Records from a data source ::
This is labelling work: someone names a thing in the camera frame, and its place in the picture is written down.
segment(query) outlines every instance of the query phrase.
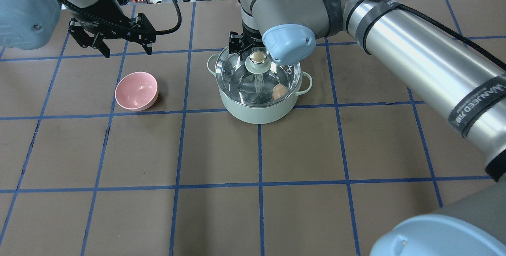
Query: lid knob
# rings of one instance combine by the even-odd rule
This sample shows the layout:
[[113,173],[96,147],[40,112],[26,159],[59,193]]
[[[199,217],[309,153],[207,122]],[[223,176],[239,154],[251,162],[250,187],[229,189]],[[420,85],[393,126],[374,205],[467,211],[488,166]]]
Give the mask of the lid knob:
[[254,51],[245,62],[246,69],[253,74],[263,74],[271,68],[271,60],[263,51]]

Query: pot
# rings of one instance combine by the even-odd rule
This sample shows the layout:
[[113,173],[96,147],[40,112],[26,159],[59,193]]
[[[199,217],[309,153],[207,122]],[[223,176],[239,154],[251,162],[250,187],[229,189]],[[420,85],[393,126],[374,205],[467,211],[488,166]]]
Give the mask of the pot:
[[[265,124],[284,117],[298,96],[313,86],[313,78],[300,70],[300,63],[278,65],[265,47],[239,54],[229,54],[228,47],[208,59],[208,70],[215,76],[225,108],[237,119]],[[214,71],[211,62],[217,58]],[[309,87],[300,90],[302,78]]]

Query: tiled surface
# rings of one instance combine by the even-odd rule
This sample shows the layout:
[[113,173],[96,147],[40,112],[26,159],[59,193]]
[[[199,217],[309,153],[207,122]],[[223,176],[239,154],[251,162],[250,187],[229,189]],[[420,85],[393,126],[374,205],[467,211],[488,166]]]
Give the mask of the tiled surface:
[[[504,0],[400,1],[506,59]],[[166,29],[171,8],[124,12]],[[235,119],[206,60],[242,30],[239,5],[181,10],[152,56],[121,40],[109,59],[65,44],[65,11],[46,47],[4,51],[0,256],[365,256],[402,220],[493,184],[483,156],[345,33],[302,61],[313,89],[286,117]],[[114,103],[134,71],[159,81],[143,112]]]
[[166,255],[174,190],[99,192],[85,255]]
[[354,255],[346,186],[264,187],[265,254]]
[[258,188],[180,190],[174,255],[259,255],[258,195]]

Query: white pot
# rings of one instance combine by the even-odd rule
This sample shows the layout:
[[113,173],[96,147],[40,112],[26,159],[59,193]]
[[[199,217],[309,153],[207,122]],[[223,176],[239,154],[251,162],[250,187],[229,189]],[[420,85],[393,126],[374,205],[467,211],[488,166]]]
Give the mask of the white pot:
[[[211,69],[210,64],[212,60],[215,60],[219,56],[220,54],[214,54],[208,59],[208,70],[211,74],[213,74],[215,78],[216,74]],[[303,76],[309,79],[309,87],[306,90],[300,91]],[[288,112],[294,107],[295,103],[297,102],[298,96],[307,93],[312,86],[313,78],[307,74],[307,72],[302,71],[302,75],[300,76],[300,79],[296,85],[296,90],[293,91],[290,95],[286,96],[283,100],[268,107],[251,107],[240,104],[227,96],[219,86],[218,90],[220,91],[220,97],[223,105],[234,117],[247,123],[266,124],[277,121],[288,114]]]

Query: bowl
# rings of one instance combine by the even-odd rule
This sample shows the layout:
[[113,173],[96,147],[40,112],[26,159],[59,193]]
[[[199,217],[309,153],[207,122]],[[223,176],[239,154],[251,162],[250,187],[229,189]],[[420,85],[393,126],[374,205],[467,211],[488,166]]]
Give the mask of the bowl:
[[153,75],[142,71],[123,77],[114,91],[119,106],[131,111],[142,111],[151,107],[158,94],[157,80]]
==
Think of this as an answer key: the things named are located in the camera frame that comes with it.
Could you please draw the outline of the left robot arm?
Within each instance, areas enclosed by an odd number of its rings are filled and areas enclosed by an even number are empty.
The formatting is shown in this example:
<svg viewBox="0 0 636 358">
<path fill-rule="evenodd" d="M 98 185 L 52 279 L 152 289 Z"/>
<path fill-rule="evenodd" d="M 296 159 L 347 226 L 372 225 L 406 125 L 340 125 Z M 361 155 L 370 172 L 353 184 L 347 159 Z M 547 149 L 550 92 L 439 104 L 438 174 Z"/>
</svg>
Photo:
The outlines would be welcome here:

What to produce ::
Find the lines above that contain "camera" and report their number, without comment.

Solution to the problem ::
2